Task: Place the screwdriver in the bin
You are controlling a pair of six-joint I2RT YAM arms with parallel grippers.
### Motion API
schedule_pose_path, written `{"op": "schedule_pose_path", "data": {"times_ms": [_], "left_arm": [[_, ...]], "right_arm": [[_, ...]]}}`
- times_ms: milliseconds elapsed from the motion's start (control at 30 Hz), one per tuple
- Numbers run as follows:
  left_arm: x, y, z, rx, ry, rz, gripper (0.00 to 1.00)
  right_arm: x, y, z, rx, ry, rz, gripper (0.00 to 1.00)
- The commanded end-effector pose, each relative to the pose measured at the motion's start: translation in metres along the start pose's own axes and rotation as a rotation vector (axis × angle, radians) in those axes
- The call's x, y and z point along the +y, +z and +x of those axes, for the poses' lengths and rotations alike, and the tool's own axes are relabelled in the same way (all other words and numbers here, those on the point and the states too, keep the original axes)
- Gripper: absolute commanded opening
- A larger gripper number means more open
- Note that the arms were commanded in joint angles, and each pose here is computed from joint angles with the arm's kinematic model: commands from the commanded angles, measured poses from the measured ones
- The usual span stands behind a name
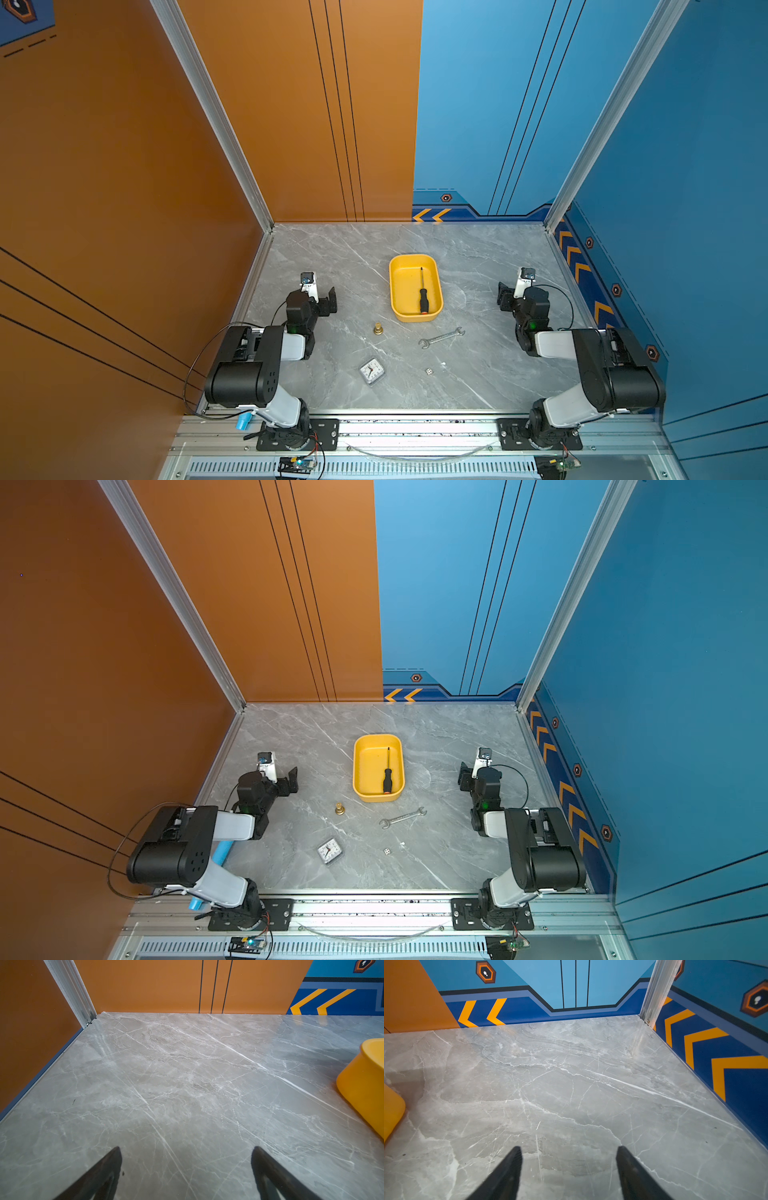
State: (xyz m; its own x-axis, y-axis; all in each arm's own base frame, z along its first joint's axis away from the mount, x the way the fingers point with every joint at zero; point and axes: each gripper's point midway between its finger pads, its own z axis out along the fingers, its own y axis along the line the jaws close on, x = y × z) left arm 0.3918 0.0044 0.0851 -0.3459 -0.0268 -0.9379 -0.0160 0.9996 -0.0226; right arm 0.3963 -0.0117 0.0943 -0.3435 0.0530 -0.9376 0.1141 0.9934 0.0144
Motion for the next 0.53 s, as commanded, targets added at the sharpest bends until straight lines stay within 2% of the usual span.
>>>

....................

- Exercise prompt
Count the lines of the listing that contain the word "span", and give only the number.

- Result of the exercise
2